**How to complete this task:** Which lines below mention "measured"? Pick each one out.

**Recorded data:**
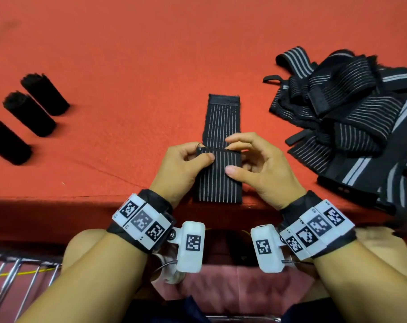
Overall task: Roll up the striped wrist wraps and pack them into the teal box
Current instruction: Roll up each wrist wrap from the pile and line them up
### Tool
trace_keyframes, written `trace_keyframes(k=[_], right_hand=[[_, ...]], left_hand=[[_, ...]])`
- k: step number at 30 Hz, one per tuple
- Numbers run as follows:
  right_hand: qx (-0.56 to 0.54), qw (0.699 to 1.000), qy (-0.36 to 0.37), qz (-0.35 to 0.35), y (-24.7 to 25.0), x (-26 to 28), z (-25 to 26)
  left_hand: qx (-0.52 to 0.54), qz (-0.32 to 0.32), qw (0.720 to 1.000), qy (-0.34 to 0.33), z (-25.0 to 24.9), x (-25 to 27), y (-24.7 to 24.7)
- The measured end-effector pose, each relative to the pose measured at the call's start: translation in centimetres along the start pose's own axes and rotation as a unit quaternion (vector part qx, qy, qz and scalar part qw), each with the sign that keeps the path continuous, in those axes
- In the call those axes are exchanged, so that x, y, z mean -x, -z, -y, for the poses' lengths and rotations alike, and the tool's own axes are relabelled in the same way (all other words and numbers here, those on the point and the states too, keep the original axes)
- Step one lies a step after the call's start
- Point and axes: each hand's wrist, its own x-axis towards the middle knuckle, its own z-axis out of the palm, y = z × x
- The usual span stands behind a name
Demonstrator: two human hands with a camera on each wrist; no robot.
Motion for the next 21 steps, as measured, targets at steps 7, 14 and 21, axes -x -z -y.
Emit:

**Exercise result:**
- The measured end-effector pose, each relative to the pose measured at the call's start: translation in centimetres along the start pose's own axes and rotation as a unit quaternion (vector part qx, qy, qz and scalar part qw), each with the sign that keeps the path continuous, in those axes
Motion for the next 21 steps, as measured, targets at steps 7, 14 and 21, axes -x -z -y.

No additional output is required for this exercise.